Wow. I was surprised to hear that Gnip, the ping server startup, is dropping support for XMPP, and I was equally surprised to here the rationale

[from Gnip: We got $h*t to pop » Winding down XMPP, for now]

... our take is that it’s a good model / protocol, with too many scattered implementations which is leaving it in the “immature” bucket. Apache wound up setting the HTTP standard, and an XMPP server equivalent hasn’t taken hold in the marketplace.

From Gnip’s perspective, XMPP is causing us pain and eating cycles. More than half of all customer service requests are about XMPP and in many cases, the receiving party isn’t standing up their own server. They’re running off of Google or Jabber.org and there’s not much we can do when they get throttled. As a result, we’ve decided that we should eliminate XMPP (both in/out bound) as soon as possible. Outbound will be shut off with our next code push on Wednesday; we’ll cut inbound when Twitter finds another way to push to us.
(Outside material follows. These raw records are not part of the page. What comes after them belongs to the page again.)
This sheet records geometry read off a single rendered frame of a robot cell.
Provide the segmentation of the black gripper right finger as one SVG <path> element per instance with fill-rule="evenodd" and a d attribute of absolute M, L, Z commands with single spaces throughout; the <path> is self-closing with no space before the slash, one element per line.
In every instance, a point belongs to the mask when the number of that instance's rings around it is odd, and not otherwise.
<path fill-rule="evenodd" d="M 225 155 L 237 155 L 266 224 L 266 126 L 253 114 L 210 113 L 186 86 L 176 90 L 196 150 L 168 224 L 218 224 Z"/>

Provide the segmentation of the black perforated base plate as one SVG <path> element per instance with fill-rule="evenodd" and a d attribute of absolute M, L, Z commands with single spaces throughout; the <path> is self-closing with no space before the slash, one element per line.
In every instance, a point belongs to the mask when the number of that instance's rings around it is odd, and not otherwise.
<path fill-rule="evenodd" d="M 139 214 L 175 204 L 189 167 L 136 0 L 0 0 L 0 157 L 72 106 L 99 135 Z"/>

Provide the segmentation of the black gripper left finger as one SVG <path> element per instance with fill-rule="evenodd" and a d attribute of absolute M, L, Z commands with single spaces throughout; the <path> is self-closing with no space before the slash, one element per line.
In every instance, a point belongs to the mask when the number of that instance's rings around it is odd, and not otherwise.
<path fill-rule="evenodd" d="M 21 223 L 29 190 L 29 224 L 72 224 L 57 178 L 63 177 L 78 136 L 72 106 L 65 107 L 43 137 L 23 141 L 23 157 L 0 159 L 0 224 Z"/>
The immaturity of XMPP -- which means a wide variance in implementations -- and the lack of a canonical open source XMPP server means that Gnip was drowning in support calls for XMPP implementations.

Like Marshall Kirkpatrick, I thought that XMPP support was central to the Gnip architecture and value proposition, but I guess not. Basic Restful push is going to be the mainstay, I guess.

Update: Later the same day, Gnip has announced that they have raised an additional $3.5M in funding.

September 17, 2008

Dopplr Raises A Second Angel Round

by Stowe Boyd

Dopplr has announced raising an additional round of financing to help fuel growth in the social travel service. It's an undisclosed amount, and all from angels:

Dopplr Blog.

The new investors include Esther Dyson, Tyler Brûlé, Thomas Glocer, Yat Siu, Aditya dev Sood, Lars Hinrichs, Joshua Schachter, Brian Behlendorf, Ami Hasan, Daniel Sachs, Joshua Cooper Ramo, Kim Weckström, and Azeem Azhar. Saul Klein, who invested in this round, also invested in the previous round together with Martin Varsavsky, Reid Hoffman and Joichi Ito.

An extremely well-connected group.

August 05, 2008

Friendster: New Money Following Bad?

by Stowe Boyd

Has anyone ever climbed back from a plunge like the Friendster nosedive? I don't think so. But big money thinks so, with IDG Ventures, Kleiner Perkins and Benchmark throwing $20M into the kitty.

[from Friendster Lives: New Cash, New Boss and a New Strategy? - Bits - Technology - New York Times Blog by Brad Stone]

It says it has more than 75 million users, though many who signed up in the early days have not used it for some time. It also says it is the top social network in Asia, with 33 million monthly unique visitors from the region -– twice the amount any other social network.

Beyond expanding in Asia, one clue to Friendster’s future plans may be found in its description of itself in this latest press release. Friendster “has a growing portfolio of patents granted to the company on social networking, with more expected over the next several months.”

Perhaps they can capitalize on 33M Asian visitors a month, but I don't see them reemerging here because of that.

And the patent thing? Aren't we expecting that a lot of software patents might be unenforceable based on the new tack at the Patent and Trademark Office? Or maybe the VCs didn't hear about that.

July 26, 2008

Paul Kedrosky: VC Is Broken

by Stowe Boyd

[from Pessimism From Venture Capitalists - Bits - Technology - New York Times Blog]

Self-serving protestations to the contrary aside, there is no institutional venture market without regular and sizable IPO exits. With 10-year venture returns set to soon lag long term S&P returns, this is an asset class in a serious state of brokenness.